--- Aim of the task ---
Leave the pictures out and quote every line from the start of the listing to the line with "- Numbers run", inclusive.

____

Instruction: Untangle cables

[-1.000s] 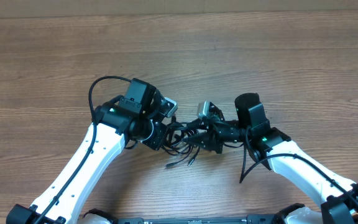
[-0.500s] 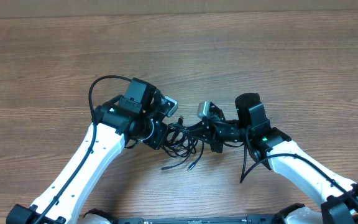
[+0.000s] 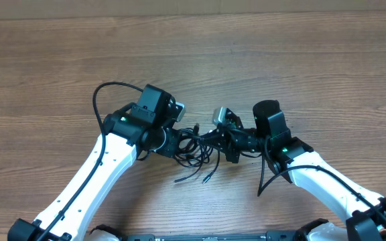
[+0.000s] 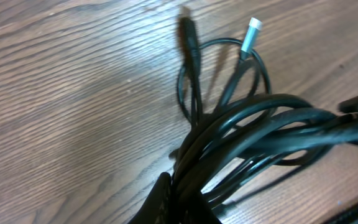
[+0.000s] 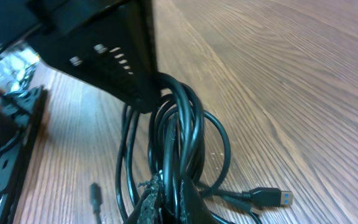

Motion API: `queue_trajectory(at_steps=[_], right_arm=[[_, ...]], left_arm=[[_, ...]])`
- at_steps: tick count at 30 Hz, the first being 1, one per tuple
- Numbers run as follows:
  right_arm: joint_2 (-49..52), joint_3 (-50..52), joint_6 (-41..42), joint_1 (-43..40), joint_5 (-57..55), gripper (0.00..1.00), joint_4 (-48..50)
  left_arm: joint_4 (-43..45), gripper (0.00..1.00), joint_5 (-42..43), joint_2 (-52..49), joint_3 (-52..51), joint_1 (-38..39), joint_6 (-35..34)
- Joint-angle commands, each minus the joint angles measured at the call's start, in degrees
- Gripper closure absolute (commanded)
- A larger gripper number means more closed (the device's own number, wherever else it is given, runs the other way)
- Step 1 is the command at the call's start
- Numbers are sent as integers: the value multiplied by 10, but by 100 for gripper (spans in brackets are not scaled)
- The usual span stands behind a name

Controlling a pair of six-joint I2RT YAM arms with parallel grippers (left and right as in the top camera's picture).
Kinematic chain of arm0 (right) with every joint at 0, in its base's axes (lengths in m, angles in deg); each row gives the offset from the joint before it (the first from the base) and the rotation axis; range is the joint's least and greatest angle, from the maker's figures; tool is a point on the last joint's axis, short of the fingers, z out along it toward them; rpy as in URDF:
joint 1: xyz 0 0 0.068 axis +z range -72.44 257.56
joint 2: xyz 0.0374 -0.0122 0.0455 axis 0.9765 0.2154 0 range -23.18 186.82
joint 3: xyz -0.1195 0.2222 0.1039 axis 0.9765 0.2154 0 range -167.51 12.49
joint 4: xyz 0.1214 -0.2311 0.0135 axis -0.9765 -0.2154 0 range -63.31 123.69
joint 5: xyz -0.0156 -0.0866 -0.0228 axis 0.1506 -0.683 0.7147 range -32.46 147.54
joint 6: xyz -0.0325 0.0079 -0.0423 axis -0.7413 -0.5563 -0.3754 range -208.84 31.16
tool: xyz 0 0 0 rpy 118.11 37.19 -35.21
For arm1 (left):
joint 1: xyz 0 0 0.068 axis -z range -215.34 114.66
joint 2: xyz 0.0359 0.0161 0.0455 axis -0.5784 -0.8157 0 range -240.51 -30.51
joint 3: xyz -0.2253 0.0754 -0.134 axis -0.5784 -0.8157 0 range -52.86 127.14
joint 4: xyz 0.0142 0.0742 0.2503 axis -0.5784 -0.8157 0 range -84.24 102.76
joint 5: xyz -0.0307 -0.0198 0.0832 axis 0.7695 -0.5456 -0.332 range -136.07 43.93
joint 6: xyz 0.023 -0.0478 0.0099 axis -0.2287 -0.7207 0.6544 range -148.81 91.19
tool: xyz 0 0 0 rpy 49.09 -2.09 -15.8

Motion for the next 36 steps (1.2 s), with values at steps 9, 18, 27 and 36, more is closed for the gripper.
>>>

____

--- Result below ---
Instruction: Untangle cables

[-1.000s] 
[-0.500s] 
[+0.000s] 
[+0.000s] 
[+0.000s] 

Motion API: `queue_trajectory(at_steps=[_], right_arm=[[_, ...]], left_arm=[[_, ...]])`
- at_steps: tick count at 30 Hz, the first being 1, one per tuple
- Numbers run as follows:

Here the answer is complete.